#### [What you will do]
Type the listing below out again exactly. No images.

*** Opening of Supplied material ***

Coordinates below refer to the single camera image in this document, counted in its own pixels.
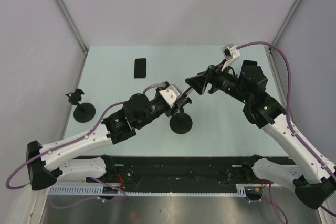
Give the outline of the silver white phone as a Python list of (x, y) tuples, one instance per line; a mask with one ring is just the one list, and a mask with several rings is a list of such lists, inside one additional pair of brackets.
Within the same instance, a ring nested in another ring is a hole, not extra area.
[(143, 79), (146, 78), (146, 58), (138, 58), (134, 60), (134, 78)]

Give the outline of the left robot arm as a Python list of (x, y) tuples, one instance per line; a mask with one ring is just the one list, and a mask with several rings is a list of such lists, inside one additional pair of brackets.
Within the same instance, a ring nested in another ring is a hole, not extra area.
[(78, 157), (86, 151), (116, 145), (136, 135), (161, 115), (170, 118), (182, 113), (192, 100), (172, 90), (157, 91), (154, 98), (137, 93), (121, 103), (122, 108), (110, 116), (103, 114), (93, 128), (76, 136), (49, 144), (37, 140), (27, 144), (26, 166), (33, 191), (46, 189), (62, 179), (82, 180), (89, 177), (110, 182), (116, 169), (110, 158), (98, 157), (88, 162)]

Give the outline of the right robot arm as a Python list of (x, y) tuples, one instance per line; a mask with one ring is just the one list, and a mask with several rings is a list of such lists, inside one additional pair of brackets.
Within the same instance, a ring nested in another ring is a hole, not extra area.
[(245, 60), (240, 75), (230, 74), (230, 67), (210, 65), (205, 71), (185, 82), (198, 94), (218, 90), (244, 104), (246, 119), (271, 136), (294, 161), (297, 168), (273, 163), (266, 158), (242, 169), (243, 179), (254, 183), (257, 179), (274, 182), (295, 192), (299, 200), (311, 209), (318, 209), (335, 192), (335, 164), (314, 150), (299, 130), (291, 131), (294, 124), (286, 118), (285, 108), (266, 92), (267, 77), (257, 62)]

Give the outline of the black stand with ball joint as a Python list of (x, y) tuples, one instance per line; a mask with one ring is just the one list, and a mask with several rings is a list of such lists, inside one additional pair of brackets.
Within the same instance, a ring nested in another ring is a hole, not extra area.
[(68, 102), (75, 106), (73, 116), (74, 119), (79, 123), (86, 123), (91, 121), (95, 114), (96, 108), (91, 103), (80, 103), (82, 101), (82, 96), (85, 93), (82, 89), (77, 88), (74, 92), (69, 92), (65, 94), (68, 97)]

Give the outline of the purple phone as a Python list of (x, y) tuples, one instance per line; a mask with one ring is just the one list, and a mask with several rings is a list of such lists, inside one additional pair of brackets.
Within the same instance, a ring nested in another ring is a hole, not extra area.
[(194, 89), (192, 87), (188, 87), (187, 90), (183, 93), (184, 97), (187, 97)]

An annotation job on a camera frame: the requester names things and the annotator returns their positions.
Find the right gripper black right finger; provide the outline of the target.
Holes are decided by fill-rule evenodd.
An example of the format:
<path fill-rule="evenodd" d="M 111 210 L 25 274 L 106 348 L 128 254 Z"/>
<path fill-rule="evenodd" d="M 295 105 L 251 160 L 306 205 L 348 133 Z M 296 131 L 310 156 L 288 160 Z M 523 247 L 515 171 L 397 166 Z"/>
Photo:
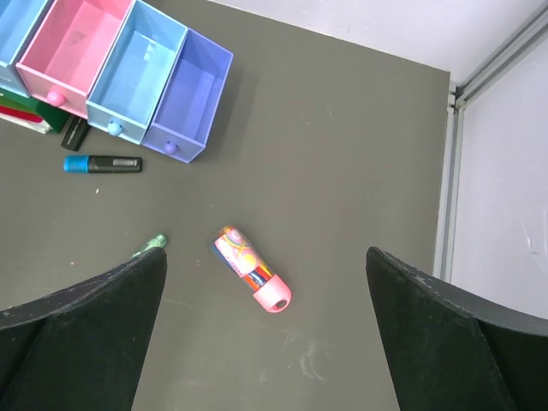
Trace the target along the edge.
<path fill-rule="evenodd" d="M 547 321 L 377 247 L 366 277 L 402 410 L 545 410 Z"/>

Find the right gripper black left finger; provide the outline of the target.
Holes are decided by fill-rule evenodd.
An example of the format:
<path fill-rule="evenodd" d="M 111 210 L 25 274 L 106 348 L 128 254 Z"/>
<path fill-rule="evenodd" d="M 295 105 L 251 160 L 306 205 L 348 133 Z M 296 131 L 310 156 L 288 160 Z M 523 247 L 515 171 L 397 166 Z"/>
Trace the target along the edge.
<path fill-rule="evenodd" d="M 3 410 L 129 410 L 155 325 L 167 254 L 154 247 L 1 312 Z"/>

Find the black highlighter blue cap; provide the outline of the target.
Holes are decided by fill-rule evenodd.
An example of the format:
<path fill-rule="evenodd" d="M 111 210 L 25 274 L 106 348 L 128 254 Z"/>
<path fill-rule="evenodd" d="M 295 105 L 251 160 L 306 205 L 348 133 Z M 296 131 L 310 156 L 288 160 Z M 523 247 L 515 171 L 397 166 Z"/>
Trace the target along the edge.
<path fill-rule="evenodd" d="M 86 155 L 67 156 L 63 162 L 67 173 L 106 174 L 106 173 L 140 173 L 142 158 Z"/>

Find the black marker purple cap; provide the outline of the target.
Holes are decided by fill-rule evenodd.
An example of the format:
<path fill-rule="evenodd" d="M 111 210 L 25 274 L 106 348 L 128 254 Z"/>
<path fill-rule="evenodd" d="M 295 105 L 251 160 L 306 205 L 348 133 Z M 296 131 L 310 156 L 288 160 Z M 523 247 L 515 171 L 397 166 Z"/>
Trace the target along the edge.
<path fill-rule="evenodd" d="M 87 119 L 75 116 L 63 137 L 61 147 L 71 152 L 78 152 L 90 128 Z"/>

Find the green ring binder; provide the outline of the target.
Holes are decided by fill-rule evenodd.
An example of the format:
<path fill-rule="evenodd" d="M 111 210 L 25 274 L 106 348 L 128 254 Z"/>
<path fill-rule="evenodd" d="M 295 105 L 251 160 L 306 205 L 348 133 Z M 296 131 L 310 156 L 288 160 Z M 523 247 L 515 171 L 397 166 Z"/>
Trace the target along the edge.
<path fill-rule="evenodd" d="M 36 98 L 22 97 L 7 90 L 1 90 L 1 107 L 9 107 L 16 110 L 26 111 L 42 117 L 53 128 L 48 134 L 59 134 L 69 119 L 69 113 L 53 107 Z"/>

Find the purple drawer box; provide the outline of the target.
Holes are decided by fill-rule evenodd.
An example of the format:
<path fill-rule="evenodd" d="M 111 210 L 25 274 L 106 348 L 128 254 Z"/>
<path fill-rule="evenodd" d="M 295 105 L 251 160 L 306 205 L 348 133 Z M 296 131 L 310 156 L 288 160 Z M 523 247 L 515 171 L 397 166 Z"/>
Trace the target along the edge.
<path fill-rule="evenodd" d="M 193 29 L 141 145 L 191 163 L 206 148 L 233 53 Z"/>

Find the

*** Close of Supplied material ***

#### [Answer space]
Coordinates below refer to the single camera image in this document, counted in its own pixels.
Give the outline of the silver white phone as a Python list of (x, y) tuples, one instance per line; a mask with one ring is just the one list, and a mask with several rings is a list of such lists, inside one additional pair of brackets.
Within the same instance, a ring nested in another ring is a hole, not extra area.
[(143, 79), (146, 78), (146, 58), (138, 58), (134, 60), (134, 78)]

Give the outline of the left robot arm as a Python list of (x, y) tuples, one instance per line; a mask with one ring is just the one list, and a mask with several rings is a list of such lists, inside one additional pair of brackets.
Within the same instance, a ring nested in another ring is a hole, not extra area.
[(78, 157), (86, 151), (116, 145), (136, 135), (161, 115), (170, 118), (182, 113), (192, 100), (172, 90), (157, 91), (154, 98), (137, 93), (121, 103), (122, 108), (110, 116), (103, 114), (93, 128), (76, 136), (49, 144), (37, 140), (27, 144), (26, 166), (33, 191), (46, 189), (62, 179), (82, 180), (89, 177), (110, 182), (116, 169), (110, 158), (98, 157), (88, 162)]

Give the outline of the right robot arm as a Python list of (x, y) tuples, one instance per line; a mask with one ring is just the one list, and a mask with several rings is a list of such lists, inside one additional pair of brackets.
Within the same instance, a ring nested in another ring is a hole, not extra area.
[(245, 60), (240, 75), (230, 74), (230, 67), (210, 65), (205, 71), (185, 82), (198, 94), (218, 90), (244, 104), (246, 119), (271, 136), (294, 161), (297, 168), (273, 163), (266, 158), (242, 169), (243, 179), (254, 183), (257, 179), (274, 182), (295, 192), (299, 200), (311, 209), (318, 209), (335, 192), (335, 164), (314, 150), (299, 130), (291, 131), (294, 124), (286, 118), (285, 108), (266, 92), (267, 77), (257, 62)]

Give the outline of the black stand with ball joint as a Python list of (x, y) tuples, one instance per line; a mask with one ring is just the one list, and a mask with several rings is a list of such lists, inside one additional pair of brackets.
Within the same instance, a ring nested in another ring is a hole, not extra area.
[(68, 102), (75, 106), (73, 116), (74, 119), (79, 123), (86, 123), (91, 121), (95, 114), (96, 108), (91, 103), (80, 103), (82, 101), (82, 96), (85, 93), (82, 89), (77, 88), (74, 92), (69, 92), (65, 94), (68, 97)]

Give the outline of the purple phone as a Python list of (x, y) tuples, one instance per line; a mask with one ring is just the one list, and a mask with several rings is a list of such lists, inside one additional pair of brackets.
Within the same instance, a ring nested in another ring is a hole, not extra area.
[(194, 89), (192, 87), (188, 87), (187, 90), (183, 93), (184, 97), (187, 97)]

An annotation job on a camera frame: the requester names things and the annotator returns their positions.
Find the right gripper black right finger; provide the outline of the target.
Holes are decided by fill-rule evenodd.
An example of the format:
<path fill-rule="evenodd" d="M 111 210 L 25 274 L 106 348 L 128 254 Z"/>
<path fill-rule="evenodd" d="M 295 105 L 251 160 L 306 205 L 348 133 Z M 296 131 L 310 156 L 288 160 Z M 523 247 L 515 171 L 397 166 Z"/>
Photo:
Trace the target along the edge.
<path fill-rule="evenodd" d="M 547 321 L 377 247 L 366 277 L 402 410 L 545 410 Z"/>

Find the right gripper black left finger; provide the outline of the target.
Holes are decided by fill-rule evenodd.
An example of the format:
<path fill-rule="evenodd" d="M 111 210 L 25 274 L 106 348 L 128 254 Z"/>
<path fill-rule="evenodd" d="M 295 105 L 251 160 L 306 205 L 348 133 Z M 296 131 L 310 156 L 288 160 Z M 523 247 L 515 171 L 397 166 Z"/>
Trace the target along the edge.
<path fill-rule="evenodd" d="M 3 410 L 129 410 L 155 325 L 167 254 L 154 247 L 1 312 Z"/>

Find the black highlighter blue cap; provide the outline of the target.
Holes are decided by fill-rule evenodd.
An example of the format:
<path fill-rule="evenodd" d="M 111 210 L 25 274 L 106 348 L 128 254 Z"/>
<path fill-rule="evenodd" d="M 295 105 L 251 160 L 306 205 L 348 133 Z M 296 131 L 310 156 L 288 160 Z M 523 247 L 515 171 L 397 166 Z"/>
Trace the target along the edge.
<path fill-rule="evenodd" d="M 86 155 L 67 156 L 63 162 L 67 173 L 106 174 L 106 173 L 140 173 L 142 158 Z"/>

Find the black marker purple cap; provide the outline of the target.
Holes are decided by fill-rule evenodd.
An example of the format:
<path fill-rule="evenodd" d="M 111 210 L 25 274 L 106 348 L 128 254 Z"/>
<path fill-rule="evenodd" d="M 295 105 L 251 160 L 306 205 L 348 133 Z M 296 131 L 310 156 L 288 160 Z M 523 247 L 515 171 L 397 166 Z"/>
Trace the target along the edge.
<path fill-rule="evenodd" d="M 87 119 L 75 116 L 63 137 L 61 147 L 71 152 L 78 152 L 90 128 Z"/>

Find the green ring binder; provide the outline of the target.
Holes are decided by fill-rule evenodd.
An example of the format:
<path fill-rule="evenodd" d="M 111 210 L 25 274 L 106 348 L 128 254 Z"/>
<path fill-rule="evenodd" d="M 295 105 L 251 160 L 306 205 L 348 133 Z M 296 131 L 310 156 L 288 160 Z M 523 247 L 515 171 L 397 166 Z"/>
Trace the target along the edge.
<path fill-rule="evenodd" d="M 36 98 L 22 97 L 7 90 L 1 90 L 1 107 L 9 107 L 16 110 L 26 111 L 42 117 L 53 128 L 48 134 L 59 134 L 69 119 L 69 113 L 53 107 Z"/>

Find the purple drawer box; provide the outline of the target.
Holes are decided by fill-rule evenodd.
An example of the format:
<path fill-rule="evenodd" d="M 111 210 L 25 274 L 106 348 L 128 254 Z"/>
<path fill-rule="evenodd" d="M 295 105 L 251 160 L 306 205 L 348 133 Z M 296 131 L 310 156 L 288 160 Z M 523 247 L 515 171 L 397 166 Z"/>
Trace the target along the edge.
<path fill-rule="evenodd" d="M 193 29 L 141 145 L 191 163 L 206 148 L 233 53 Z"/>

Find the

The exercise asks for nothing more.